I was about 20 years old in '68 when a "coincidence" gave me the opportunity to experience feminism and start a search towards freedom from the oppression of only rational thought through the encounter with Zen meditation and then with history of the civilization of the Great Mother. I am attracted by quantum physics, by its no longer talking about separate atoms, but of waves of energy, of probabilities, of patterns that change when observed, by its way of seeing the world as Shamans and Witches have always done.

Maria Laura Leone

Archaeologist, palethnologist and professor of art history, she carries out research in prehistoric art and cognitive archaeology. Among her works, the interpretation of the Stele Daunie, as simulacra that reveal the use of the Opium Poppy, and the paintings of Grotta dei Cervi (in Porto Badisco, Otranto) as expressions deriving from Modified States of Consciousness. She collaborated with the Camuno Center for Prehistoric Studies in Valcamonica, participated in research missions between France, China and Israel and held conferences in Italy, Sweden and Greece.

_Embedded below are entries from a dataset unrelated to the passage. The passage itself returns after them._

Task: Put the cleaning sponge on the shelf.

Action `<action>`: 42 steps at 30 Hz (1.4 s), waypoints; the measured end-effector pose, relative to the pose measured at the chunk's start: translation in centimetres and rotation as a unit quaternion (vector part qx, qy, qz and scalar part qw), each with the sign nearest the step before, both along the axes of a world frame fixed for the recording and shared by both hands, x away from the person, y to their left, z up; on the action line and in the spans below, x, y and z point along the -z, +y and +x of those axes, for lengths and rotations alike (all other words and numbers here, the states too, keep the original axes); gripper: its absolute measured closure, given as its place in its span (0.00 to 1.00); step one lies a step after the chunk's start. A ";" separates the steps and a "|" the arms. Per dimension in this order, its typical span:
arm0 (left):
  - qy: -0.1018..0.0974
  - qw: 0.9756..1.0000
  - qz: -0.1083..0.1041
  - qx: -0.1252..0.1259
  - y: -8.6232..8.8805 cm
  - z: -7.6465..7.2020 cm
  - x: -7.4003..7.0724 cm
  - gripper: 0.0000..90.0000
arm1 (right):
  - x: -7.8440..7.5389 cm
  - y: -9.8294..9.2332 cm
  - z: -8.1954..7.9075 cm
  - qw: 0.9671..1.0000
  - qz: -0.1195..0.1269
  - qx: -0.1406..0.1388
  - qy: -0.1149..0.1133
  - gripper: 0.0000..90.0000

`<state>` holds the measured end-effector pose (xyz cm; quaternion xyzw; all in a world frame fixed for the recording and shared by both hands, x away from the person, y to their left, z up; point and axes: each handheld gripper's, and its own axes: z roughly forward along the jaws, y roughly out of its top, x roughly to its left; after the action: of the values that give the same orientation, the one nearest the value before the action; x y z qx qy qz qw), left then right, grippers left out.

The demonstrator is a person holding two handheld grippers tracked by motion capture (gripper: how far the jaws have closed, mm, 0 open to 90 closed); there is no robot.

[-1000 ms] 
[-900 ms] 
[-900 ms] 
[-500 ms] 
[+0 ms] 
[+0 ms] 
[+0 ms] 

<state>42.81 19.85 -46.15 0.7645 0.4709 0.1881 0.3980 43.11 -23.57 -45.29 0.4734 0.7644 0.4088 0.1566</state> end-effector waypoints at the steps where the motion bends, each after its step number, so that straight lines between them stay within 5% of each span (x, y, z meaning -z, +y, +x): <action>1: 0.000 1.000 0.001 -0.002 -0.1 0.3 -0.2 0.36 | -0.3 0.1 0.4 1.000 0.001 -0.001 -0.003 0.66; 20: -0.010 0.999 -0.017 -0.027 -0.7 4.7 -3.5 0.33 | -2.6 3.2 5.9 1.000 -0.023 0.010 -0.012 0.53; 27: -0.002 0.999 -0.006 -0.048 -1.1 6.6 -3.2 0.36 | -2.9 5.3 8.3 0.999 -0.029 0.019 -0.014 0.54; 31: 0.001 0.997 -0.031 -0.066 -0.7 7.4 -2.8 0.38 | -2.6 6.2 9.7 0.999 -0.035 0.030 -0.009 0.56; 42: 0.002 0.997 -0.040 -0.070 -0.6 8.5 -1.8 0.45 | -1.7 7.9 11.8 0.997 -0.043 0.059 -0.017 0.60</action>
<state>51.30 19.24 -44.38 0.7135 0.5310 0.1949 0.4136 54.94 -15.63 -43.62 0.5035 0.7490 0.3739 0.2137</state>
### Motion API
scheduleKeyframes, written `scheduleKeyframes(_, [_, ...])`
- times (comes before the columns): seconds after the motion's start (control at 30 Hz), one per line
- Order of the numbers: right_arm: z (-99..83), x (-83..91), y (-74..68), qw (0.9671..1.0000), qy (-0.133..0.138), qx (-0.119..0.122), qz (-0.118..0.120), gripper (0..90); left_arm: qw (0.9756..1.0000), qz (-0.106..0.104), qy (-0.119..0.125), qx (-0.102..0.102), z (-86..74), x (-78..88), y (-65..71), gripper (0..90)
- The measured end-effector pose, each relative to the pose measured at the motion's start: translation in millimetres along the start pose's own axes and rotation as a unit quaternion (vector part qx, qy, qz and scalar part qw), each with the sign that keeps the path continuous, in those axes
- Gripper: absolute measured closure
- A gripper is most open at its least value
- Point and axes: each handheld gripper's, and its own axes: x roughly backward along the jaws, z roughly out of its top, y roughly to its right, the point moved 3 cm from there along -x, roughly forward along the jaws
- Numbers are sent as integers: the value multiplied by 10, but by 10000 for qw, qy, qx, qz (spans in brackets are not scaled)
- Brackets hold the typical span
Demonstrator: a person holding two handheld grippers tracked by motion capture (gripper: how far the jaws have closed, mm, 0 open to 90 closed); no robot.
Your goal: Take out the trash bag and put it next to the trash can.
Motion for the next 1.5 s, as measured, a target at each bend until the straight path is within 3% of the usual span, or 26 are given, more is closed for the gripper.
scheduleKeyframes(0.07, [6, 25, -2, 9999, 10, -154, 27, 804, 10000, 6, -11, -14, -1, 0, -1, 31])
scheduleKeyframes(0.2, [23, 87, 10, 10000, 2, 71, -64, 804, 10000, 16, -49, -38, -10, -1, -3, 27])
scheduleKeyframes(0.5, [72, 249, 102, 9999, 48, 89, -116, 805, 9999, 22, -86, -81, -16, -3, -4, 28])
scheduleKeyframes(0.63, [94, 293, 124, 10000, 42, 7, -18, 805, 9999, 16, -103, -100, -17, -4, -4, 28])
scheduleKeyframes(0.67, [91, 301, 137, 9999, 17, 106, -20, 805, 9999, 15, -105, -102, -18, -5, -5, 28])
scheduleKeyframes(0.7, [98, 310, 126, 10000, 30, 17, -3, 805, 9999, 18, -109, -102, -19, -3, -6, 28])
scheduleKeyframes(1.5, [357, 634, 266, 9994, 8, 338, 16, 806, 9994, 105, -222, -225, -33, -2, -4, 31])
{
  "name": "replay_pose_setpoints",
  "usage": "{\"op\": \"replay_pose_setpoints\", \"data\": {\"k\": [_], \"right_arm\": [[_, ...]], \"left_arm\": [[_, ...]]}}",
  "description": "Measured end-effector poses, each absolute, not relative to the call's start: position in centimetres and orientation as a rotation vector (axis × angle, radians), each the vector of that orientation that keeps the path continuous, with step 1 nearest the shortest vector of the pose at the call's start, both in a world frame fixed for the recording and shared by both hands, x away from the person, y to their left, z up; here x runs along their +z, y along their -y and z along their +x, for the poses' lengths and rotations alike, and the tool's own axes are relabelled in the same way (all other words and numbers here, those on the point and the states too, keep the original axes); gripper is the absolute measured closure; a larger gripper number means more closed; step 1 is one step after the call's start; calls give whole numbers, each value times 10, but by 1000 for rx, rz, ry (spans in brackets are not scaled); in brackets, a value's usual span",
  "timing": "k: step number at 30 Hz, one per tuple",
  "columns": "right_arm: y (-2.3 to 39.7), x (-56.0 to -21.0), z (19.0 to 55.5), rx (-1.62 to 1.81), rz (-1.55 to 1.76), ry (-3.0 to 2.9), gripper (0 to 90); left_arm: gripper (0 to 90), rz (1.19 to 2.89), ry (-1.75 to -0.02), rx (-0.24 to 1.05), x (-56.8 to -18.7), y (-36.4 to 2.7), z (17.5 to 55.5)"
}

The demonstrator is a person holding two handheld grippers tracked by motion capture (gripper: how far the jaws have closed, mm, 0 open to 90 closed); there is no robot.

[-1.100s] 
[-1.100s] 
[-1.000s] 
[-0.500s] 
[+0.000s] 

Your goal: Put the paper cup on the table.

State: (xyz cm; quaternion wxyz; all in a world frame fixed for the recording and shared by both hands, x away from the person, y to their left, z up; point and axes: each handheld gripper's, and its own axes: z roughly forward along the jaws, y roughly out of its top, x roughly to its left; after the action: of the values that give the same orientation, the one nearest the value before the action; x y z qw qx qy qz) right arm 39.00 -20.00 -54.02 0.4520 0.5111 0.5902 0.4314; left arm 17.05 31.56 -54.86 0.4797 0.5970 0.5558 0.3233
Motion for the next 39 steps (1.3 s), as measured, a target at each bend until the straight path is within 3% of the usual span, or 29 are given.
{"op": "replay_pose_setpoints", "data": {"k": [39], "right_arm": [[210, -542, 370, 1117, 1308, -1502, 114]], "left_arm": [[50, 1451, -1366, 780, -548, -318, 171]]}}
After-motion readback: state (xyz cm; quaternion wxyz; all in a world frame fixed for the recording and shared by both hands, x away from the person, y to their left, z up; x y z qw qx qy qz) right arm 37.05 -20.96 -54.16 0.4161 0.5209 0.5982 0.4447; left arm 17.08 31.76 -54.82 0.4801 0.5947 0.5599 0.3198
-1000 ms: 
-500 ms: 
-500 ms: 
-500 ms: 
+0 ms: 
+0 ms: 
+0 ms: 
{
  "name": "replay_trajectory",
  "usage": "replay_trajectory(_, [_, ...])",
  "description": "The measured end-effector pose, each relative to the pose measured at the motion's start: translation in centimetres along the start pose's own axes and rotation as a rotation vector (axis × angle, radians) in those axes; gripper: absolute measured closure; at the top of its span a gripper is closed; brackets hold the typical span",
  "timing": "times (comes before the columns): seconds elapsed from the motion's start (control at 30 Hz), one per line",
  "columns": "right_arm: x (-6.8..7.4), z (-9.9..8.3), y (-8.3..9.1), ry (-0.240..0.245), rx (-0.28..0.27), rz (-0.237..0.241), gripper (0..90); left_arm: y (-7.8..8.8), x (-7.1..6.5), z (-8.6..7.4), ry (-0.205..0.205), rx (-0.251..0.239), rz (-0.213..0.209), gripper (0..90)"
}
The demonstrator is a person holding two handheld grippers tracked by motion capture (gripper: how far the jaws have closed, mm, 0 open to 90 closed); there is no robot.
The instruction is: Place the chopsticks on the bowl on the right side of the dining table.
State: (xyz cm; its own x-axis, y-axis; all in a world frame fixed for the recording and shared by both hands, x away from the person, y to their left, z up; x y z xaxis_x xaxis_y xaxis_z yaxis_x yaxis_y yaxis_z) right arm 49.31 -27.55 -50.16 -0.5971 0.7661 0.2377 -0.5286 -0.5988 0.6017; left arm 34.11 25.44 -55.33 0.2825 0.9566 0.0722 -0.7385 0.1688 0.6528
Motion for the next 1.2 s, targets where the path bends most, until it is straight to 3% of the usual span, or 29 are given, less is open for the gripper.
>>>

In 2001 he created the online scientific journal www.artepreistorica.com. On the same site and on www.grottacervibadisco.it you can read and download some of his publications.

Marina Leopizzi

Palermo passionate about archeology and in particular the works of Marija Gimbutas, known thanks to the Women's Library UdiPalermo of which she has been a member for more than 20 years. She is looking for expressions of the Goddess Civilization in her own island.

Sarah Perini

Graduated in 2003 in Foreign Languages ​​​​and Literature at the University of Turin, with Cultural History specialization, she participated in anthropological masters and seminars at the Interdepartmental Center for Women's Studies of the University of Turin with Anna Brawer and Luciana Percovich, deepening the gender studies and the work of Maria Gimbutas and Riane Eisler.

Contributions:

Cristina Muntoni, Daniela Degan, Francesca Re, Francesca Rebbelato, Grazia Dentoni, Laura Violet Rimola, Oretta Di Carlo, Roberto Marras, Susanna Magnelli, Tatiana Melaragni.